MIvoter: Building our Seats & Incumbents Database from Election data

Charles Roth
Last update: 1/17/2026

I. Introduction and Purpose

This document summarizes the technical details involved in building the mivoter.org database of election data, and the derived list of incumbent officials.  As such, it is the primary documentation for the data flow, and the software built by Charles Roth and other volunteers, to process that data.

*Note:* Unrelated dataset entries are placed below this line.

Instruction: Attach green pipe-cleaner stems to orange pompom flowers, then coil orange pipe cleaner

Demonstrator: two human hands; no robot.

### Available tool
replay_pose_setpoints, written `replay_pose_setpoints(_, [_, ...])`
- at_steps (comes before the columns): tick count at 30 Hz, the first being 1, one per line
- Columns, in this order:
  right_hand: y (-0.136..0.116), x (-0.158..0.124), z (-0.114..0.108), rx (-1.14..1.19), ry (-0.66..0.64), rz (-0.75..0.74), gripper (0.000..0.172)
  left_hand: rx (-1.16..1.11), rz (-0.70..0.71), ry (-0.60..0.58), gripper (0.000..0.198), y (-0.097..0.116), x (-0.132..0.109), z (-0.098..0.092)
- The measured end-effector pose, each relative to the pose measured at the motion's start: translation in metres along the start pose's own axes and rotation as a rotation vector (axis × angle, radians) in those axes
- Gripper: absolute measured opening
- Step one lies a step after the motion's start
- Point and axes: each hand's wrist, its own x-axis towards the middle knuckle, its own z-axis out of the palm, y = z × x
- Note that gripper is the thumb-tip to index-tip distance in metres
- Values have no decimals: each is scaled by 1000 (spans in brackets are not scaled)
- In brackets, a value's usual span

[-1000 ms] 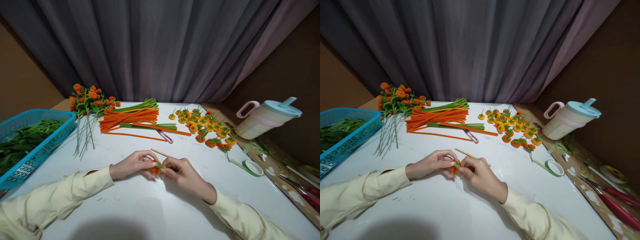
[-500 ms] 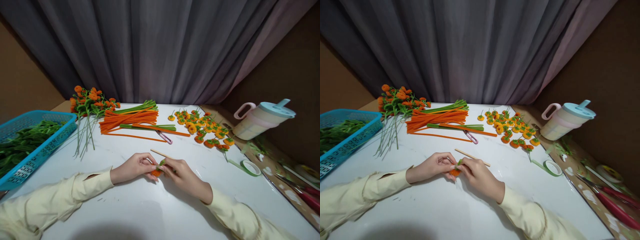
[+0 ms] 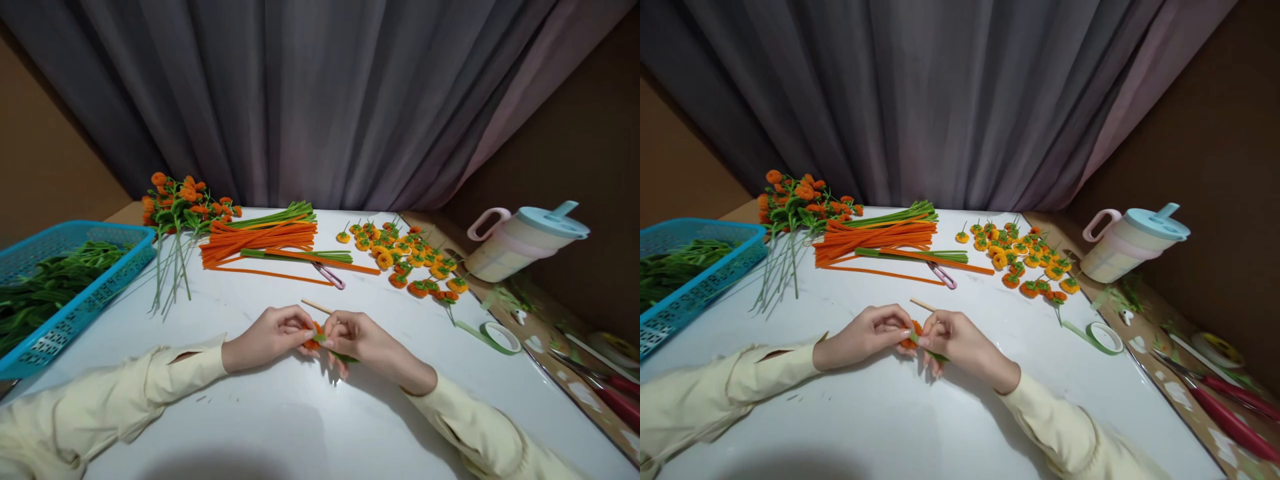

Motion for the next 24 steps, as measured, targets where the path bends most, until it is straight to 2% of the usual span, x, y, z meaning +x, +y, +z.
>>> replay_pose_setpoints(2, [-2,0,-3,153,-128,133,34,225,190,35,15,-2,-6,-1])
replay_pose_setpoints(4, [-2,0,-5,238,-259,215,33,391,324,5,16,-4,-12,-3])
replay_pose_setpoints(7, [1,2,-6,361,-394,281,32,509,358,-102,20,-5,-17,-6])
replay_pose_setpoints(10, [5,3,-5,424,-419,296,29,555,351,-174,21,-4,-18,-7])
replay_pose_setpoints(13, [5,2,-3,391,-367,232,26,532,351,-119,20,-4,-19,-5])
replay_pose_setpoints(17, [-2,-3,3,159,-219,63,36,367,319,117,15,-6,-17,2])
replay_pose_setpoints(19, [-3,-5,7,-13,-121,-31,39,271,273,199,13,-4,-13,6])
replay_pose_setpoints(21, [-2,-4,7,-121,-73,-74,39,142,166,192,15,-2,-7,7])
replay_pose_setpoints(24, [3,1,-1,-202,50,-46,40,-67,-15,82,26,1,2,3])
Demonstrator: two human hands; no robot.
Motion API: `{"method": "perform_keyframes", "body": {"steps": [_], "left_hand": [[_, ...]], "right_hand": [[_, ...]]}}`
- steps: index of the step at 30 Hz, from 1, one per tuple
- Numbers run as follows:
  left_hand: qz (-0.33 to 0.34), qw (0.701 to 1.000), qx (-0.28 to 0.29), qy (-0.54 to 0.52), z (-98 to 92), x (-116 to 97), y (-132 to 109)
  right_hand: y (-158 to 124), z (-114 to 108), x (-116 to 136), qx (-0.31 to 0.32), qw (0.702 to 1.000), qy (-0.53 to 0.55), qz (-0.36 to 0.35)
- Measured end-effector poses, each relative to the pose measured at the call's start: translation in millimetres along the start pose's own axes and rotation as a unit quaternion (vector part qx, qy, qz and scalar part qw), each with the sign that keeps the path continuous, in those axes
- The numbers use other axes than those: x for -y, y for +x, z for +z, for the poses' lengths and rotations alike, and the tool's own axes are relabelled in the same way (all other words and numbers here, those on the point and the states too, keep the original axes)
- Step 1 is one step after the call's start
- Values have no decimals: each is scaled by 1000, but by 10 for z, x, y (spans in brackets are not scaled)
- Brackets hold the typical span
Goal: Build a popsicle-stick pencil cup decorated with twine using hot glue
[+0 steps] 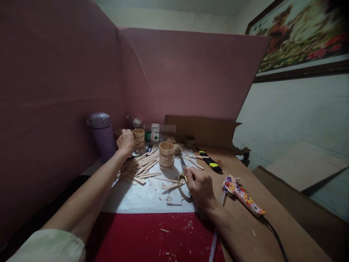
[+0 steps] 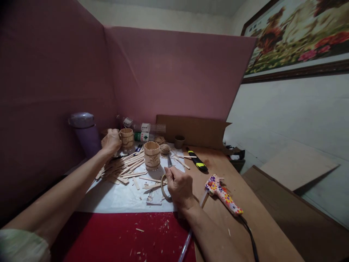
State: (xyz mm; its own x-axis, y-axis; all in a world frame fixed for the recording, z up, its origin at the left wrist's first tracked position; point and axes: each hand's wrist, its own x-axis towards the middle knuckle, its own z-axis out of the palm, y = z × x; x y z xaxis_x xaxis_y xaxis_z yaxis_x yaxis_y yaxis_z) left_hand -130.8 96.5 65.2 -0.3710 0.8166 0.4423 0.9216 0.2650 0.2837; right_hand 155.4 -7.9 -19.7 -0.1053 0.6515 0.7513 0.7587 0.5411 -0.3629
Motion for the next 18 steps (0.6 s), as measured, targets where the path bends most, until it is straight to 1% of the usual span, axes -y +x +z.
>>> {"method": "perform_keyframes", "body": {"steps": [2,4,7,10,11,14,15,16,18], "left_hand": [[-1,1000,8,6,4,47,64],[-5,1000,3,4,14,64,109],[-5,1000,-24,-10,0,56,166],[15,994,-90,-60,-86,20,195],[26,990,-112,-81,-130,3,193],[50,981,-152,-111,-286,-71,163],[55,974,-179,-125,-335,-104,151],[71,960,-221,-159,-379,-143,141],[102,927,-278,-231,-450,-236,136]], "right_hand": [[-1,1,0,2,1000,-1,-1],[1,4,0,2,1000,0,-3],[6,13,0,1,1000,4,-2],[8,16,5,5,1000,6,0],[8,14,8,7,1000,5,0],[8,3,21,11,1000,5,1],[9,0,25,12,1000,5,2],[11,-3,26,13,1000,7,4],[17,-5,24,15,1000,11,6]]}}
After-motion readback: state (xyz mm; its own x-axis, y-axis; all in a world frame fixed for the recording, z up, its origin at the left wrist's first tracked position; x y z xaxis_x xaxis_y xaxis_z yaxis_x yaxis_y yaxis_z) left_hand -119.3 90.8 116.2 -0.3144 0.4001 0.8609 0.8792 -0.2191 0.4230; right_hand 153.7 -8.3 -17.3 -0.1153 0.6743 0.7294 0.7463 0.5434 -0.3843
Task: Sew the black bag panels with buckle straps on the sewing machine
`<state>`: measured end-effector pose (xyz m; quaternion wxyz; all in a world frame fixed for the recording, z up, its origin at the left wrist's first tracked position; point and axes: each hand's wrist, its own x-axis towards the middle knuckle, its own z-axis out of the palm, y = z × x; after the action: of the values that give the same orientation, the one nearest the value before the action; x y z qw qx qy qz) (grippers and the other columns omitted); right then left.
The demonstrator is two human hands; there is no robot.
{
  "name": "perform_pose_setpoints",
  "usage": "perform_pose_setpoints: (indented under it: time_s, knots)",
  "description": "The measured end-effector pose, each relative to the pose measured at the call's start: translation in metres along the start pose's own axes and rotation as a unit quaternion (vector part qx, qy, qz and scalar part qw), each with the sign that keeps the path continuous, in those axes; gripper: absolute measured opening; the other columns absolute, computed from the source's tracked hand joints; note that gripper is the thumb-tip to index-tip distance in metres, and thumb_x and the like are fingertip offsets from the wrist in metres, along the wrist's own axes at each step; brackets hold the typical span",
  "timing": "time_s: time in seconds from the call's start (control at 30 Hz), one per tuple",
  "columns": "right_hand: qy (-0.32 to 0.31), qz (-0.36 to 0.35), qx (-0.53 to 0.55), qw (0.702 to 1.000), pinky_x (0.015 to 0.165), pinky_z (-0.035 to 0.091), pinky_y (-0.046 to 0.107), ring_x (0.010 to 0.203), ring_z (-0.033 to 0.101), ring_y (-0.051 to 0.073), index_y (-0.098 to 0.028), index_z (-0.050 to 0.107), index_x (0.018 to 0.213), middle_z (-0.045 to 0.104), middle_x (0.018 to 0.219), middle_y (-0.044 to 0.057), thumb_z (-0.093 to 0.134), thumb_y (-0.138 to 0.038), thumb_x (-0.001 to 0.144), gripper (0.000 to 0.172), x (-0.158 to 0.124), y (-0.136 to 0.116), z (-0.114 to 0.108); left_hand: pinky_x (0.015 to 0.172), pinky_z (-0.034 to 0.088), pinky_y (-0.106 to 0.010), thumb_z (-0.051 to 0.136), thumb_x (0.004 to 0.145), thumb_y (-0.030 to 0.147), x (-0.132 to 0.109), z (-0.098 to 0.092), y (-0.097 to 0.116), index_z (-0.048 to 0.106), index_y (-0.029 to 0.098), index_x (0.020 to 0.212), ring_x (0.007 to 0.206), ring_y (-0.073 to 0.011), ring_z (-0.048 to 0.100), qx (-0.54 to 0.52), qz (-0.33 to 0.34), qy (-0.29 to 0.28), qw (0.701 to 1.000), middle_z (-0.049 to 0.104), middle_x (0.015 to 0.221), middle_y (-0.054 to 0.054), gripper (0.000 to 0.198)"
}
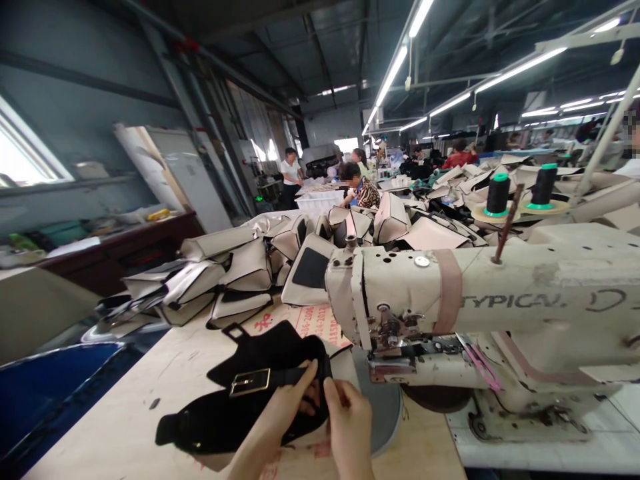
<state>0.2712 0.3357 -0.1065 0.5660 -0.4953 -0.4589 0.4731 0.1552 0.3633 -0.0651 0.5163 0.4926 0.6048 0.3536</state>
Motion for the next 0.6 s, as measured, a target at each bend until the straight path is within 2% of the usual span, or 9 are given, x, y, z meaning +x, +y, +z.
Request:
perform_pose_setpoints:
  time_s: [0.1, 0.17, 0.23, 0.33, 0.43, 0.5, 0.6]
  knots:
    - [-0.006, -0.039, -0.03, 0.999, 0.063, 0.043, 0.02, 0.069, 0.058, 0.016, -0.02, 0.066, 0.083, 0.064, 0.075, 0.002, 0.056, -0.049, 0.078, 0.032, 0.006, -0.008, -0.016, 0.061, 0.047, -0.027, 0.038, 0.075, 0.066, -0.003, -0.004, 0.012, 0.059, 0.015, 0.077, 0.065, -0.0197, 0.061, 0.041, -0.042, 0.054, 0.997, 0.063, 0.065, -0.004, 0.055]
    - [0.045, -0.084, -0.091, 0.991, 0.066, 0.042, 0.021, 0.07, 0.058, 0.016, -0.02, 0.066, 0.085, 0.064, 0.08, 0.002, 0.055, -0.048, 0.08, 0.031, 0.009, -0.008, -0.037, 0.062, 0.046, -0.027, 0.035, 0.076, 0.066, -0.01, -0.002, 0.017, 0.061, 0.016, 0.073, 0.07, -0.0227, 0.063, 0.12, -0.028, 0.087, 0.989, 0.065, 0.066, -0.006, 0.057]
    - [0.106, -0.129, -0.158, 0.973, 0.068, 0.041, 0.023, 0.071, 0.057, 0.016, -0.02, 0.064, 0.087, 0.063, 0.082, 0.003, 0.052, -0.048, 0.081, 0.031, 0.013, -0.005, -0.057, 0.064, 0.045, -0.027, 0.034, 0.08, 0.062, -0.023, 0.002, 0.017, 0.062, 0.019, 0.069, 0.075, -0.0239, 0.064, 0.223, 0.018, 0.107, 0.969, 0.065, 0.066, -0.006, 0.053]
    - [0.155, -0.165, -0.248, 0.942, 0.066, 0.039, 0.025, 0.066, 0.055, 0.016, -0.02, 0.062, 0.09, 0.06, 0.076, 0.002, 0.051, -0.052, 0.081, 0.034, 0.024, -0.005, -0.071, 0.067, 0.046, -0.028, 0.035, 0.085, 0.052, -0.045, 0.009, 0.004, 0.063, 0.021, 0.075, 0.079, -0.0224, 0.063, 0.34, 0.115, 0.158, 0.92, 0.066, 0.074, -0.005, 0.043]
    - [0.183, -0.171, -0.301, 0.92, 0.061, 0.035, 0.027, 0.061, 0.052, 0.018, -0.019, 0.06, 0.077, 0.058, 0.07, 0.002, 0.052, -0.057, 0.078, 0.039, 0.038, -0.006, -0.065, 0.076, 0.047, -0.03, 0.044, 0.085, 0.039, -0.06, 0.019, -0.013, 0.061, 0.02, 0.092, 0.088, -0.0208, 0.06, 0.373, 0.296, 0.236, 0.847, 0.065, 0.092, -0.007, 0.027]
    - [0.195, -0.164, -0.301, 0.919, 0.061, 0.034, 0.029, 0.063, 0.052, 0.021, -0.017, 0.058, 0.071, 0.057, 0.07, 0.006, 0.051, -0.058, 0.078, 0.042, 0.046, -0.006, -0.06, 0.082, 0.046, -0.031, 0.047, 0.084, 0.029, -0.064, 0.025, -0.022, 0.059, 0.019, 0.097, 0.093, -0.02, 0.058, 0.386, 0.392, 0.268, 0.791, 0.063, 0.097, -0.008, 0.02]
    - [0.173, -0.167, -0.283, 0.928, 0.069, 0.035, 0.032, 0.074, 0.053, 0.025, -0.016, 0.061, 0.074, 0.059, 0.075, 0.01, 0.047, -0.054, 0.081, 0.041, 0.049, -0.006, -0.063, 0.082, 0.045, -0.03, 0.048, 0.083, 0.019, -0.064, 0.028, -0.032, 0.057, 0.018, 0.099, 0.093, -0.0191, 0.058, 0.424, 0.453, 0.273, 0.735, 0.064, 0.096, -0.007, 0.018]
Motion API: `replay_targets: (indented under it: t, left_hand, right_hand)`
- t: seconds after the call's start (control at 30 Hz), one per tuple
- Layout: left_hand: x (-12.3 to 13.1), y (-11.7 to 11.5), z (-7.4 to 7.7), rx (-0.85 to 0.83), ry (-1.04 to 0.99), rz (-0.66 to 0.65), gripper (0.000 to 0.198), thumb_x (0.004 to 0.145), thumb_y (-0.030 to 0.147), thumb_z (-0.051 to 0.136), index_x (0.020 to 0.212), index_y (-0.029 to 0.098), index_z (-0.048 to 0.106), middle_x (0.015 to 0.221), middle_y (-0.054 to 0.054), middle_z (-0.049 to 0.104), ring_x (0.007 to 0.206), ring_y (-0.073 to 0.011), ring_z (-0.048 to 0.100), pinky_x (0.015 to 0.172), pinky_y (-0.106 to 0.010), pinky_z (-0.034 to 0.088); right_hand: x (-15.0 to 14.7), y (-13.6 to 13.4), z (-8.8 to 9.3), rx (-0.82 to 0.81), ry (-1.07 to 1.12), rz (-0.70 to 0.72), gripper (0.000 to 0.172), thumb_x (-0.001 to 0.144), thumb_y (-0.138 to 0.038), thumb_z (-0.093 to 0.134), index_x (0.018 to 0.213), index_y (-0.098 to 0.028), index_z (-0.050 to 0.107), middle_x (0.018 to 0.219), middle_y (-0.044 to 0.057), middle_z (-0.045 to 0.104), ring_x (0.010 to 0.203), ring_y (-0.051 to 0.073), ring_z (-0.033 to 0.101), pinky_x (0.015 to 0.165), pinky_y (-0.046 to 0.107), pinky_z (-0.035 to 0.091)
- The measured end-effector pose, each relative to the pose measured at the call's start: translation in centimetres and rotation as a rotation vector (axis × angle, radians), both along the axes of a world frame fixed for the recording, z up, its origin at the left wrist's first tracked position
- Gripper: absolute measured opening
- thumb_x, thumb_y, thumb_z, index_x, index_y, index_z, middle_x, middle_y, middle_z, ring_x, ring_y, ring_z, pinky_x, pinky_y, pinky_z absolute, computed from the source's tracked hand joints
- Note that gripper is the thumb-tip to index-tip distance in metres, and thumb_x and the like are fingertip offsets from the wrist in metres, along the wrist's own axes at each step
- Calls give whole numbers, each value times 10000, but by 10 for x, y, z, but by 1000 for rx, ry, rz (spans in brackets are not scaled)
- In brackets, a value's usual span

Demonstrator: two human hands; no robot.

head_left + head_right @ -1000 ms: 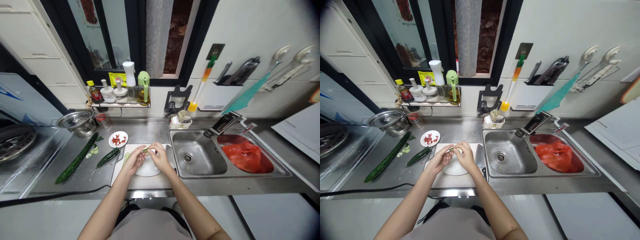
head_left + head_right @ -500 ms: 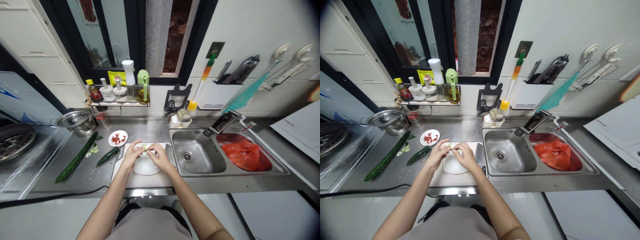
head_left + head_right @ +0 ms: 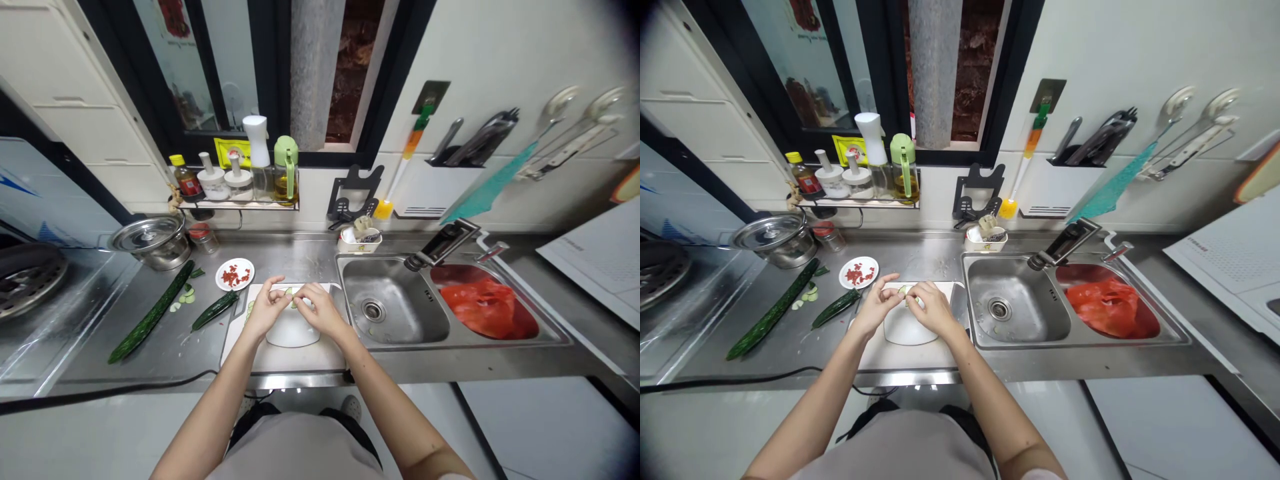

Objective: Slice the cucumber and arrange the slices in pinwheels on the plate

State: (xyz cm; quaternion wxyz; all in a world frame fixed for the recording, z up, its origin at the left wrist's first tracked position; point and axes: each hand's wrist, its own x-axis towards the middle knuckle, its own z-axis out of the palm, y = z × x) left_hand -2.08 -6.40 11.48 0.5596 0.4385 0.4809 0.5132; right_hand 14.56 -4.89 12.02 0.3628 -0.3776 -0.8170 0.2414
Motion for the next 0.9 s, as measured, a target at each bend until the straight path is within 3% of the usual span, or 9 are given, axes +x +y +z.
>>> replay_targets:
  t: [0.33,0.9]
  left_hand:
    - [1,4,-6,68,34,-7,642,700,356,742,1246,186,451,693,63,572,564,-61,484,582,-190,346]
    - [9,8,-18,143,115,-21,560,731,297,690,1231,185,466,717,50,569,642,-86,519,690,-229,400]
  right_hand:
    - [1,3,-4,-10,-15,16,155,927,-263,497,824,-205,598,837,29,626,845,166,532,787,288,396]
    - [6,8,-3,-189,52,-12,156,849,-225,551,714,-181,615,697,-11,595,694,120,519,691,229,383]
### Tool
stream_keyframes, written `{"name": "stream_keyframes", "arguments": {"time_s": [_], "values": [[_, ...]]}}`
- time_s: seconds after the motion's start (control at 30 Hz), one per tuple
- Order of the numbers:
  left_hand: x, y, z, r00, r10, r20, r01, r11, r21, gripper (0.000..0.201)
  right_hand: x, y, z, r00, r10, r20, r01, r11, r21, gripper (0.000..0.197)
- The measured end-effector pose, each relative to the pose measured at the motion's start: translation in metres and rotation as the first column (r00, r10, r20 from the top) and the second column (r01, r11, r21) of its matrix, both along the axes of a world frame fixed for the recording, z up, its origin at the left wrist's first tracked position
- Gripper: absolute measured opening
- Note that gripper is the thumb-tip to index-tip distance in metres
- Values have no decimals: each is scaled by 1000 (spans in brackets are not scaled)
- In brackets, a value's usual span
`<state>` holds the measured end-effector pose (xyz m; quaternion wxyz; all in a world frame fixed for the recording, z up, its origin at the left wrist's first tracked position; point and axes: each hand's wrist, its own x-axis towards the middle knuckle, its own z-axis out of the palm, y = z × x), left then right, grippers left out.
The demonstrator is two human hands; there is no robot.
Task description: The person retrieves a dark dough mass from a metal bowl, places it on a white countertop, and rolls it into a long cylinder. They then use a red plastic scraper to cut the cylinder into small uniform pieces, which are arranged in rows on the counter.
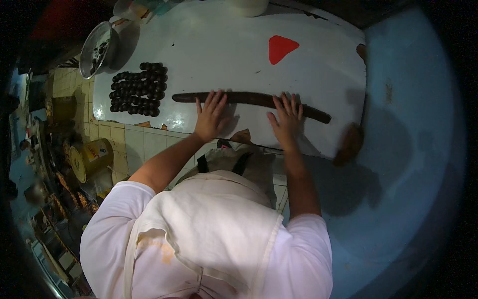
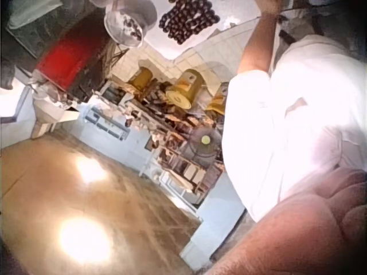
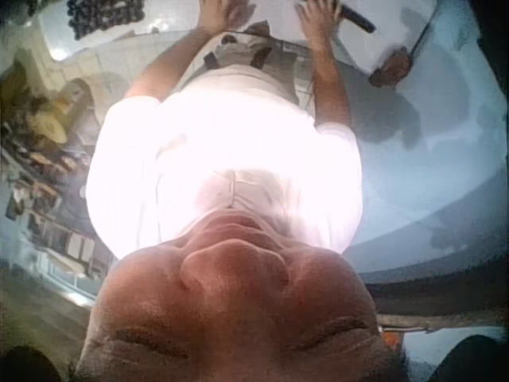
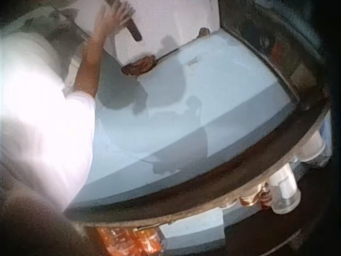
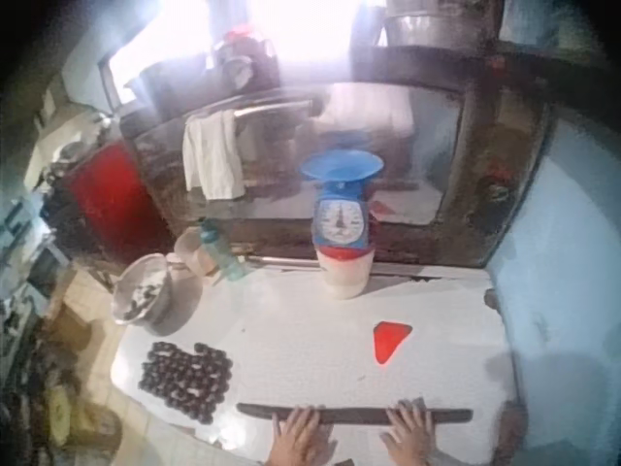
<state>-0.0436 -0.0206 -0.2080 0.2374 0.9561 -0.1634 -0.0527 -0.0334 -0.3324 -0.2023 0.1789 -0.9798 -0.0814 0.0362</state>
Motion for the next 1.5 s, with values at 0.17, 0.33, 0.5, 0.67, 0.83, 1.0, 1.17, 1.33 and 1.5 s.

One of the fundamental goals of MIvoter is to maintain a complete database of all elected officials in Michigan.  There are multiple reasons why this is important:

  1. Voter information.  We want all Michigan voters to have an easy way to identify, and contact, their specific elected officials.
  2. Voter visits.  The more reasons voters have to visit MIvoter, and the more positive experiences that they have with the site, the better for us, especially come election time.
  3. State & County party cachet.  The more complete our data, the more respect (and publicity!) we get from the state and county Democratic parties.  (And other progressive organizations, as well.)
  4. Open Election seats.  A complete database, including term length and term "cycle" (which year a given official was elected), automatically tells us which seats are open in the next election.
  5. Election tallies.  A complete database also tells us (and the state & county parties, and future candidates) which races were won by how many votes.  A simple query can tell us, for example, which races were won or lost by (say) 5% or less.
  6. Uniqueness.  Perhaps surprisingly, there is no central database of elected officials in Michigan.  None!  The Michigan Secretary of State's office doesn't maintain one.  Even the individual counties' information is very fragmented, and very "20th century" -- they produce PDFs and printed booklets of officials. 

    Perhaps ironically, even our with-the-times SoS Jocelyn Benson claims that Michigan's decentralization is one of the strengths of our election security (and she may be right).

All of this is in support of our primary goal -- to get more voters to know about, and support, Democratically-endorsed candidates (especially in "non-partisan" elections) in election years.

II. Database history

In 2024, we built our database of incumbents from a wide variety of sources:

This was a great effort, but it is not sustainable. 

III. 2026 Database -- experimenting with the future

In preparing for 2026, we experimented with many possible sources of data.  In particular, we tried multiple "AI" engines and APIs, hoping that we could do queries like:

Unfortunately, the results were a bust.  All of the AI's are notorious at giving us answers -- that are wrong.  That's actually the most disturbing outcome from our experiments: the AI agent would claim to have an answer, but still be wrong.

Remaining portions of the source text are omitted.